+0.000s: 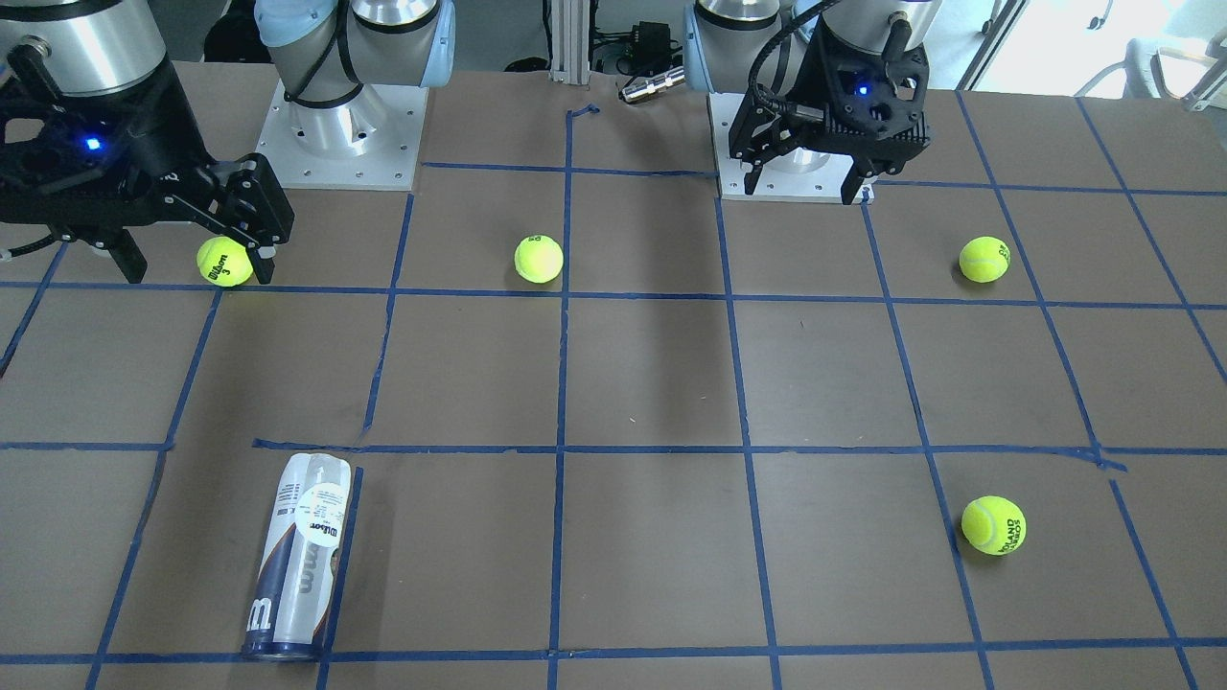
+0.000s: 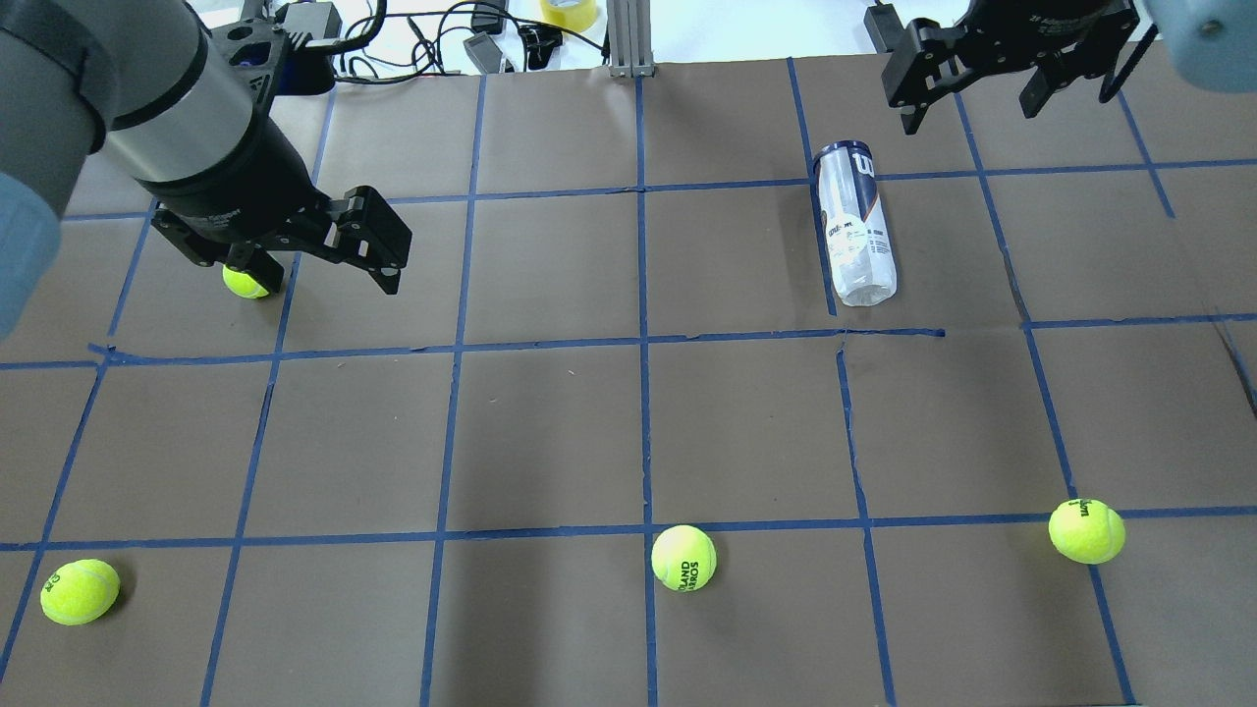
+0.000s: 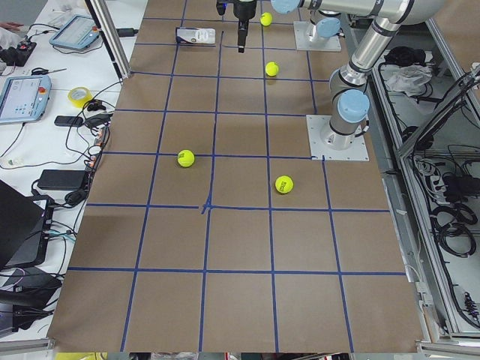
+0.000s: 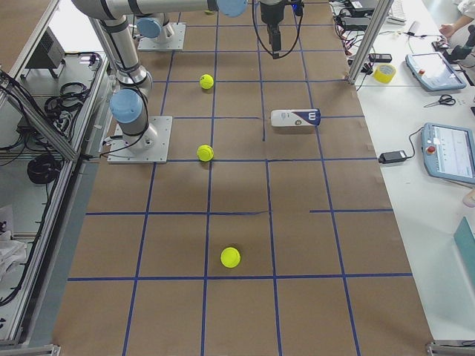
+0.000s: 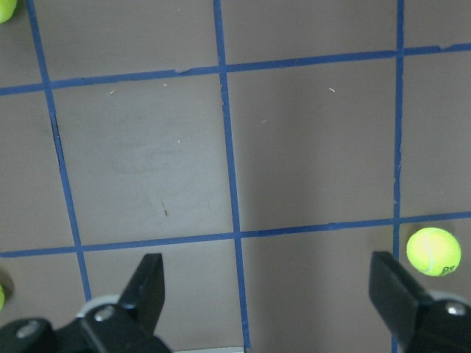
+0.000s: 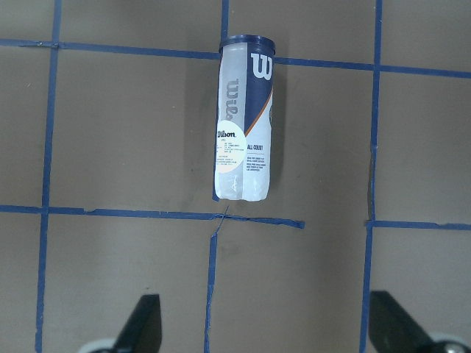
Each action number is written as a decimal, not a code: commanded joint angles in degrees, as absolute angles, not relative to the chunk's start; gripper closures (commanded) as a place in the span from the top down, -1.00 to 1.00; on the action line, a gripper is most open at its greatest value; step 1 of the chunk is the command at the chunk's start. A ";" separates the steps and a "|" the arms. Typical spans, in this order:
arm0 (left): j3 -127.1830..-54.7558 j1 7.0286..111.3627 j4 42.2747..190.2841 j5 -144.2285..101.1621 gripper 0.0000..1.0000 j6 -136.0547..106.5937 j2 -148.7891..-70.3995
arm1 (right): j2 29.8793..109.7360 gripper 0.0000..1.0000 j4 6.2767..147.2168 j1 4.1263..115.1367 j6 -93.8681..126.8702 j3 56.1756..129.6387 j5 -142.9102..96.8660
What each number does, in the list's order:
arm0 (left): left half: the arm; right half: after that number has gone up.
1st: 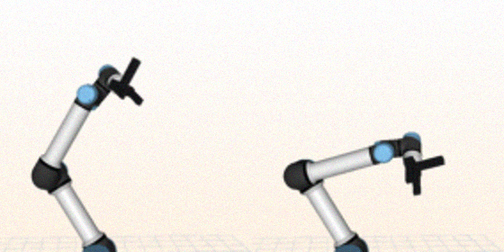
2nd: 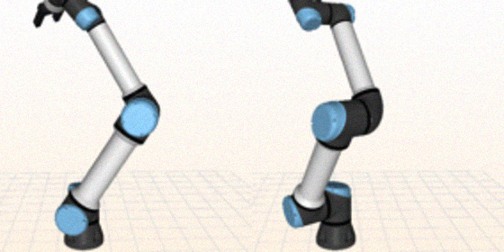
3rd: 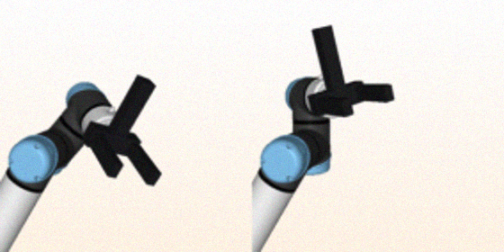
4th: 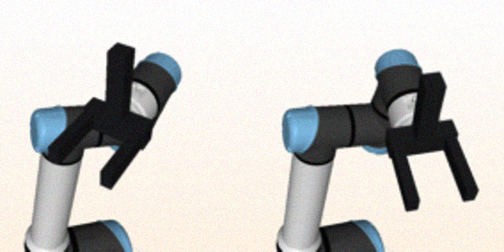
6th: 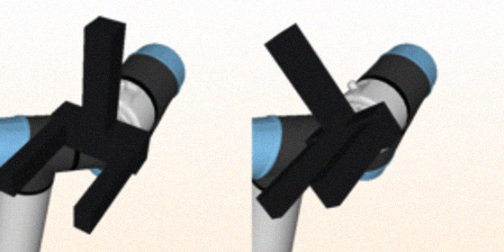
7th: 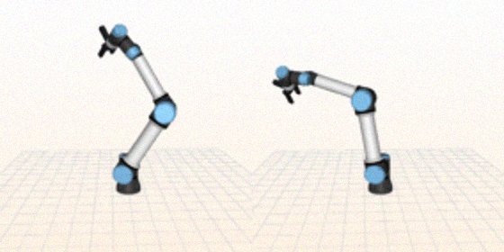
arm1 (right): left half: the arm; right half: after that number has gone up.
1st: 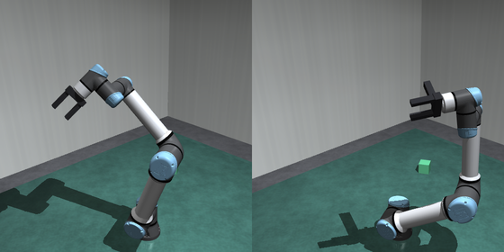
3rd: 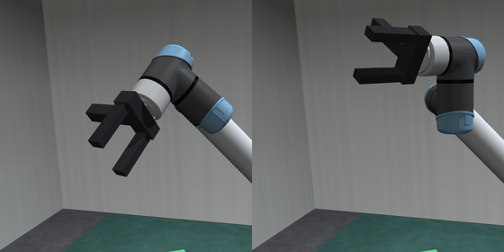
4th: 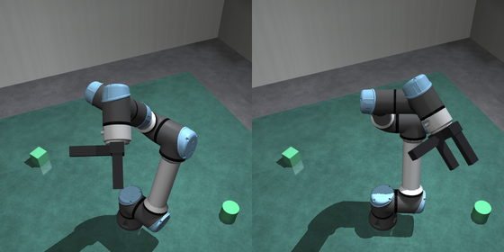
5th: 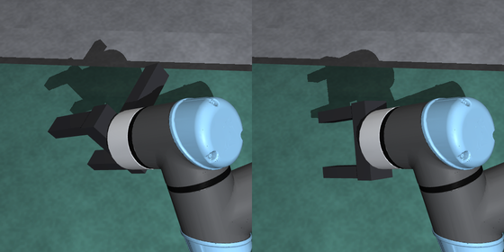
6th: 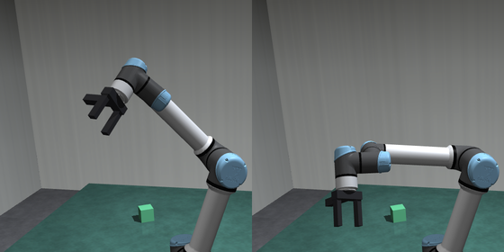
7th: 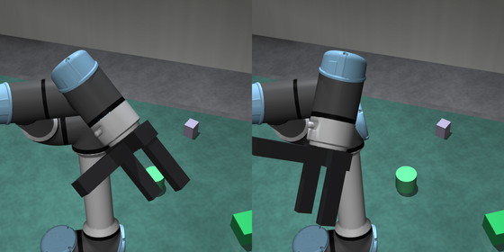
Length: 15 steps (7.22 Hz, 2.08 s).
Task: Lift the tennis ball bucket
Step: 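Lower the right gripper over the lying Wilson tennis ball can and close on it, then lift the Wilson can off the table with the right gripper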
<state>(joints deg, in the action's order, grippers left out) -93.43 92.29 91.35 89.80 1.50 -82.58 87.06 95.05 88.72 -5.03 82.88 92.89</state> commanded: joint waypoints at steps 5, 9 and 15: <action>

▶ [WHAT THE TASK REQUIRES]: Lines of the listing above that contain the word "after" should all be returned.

▶ [RESULT OF THIS EXERCISE]:
arm0 (left): left half: the arm; right half: after that number has gone up.
arm1 (right): left half: the arm; right half: after that number has gone up.

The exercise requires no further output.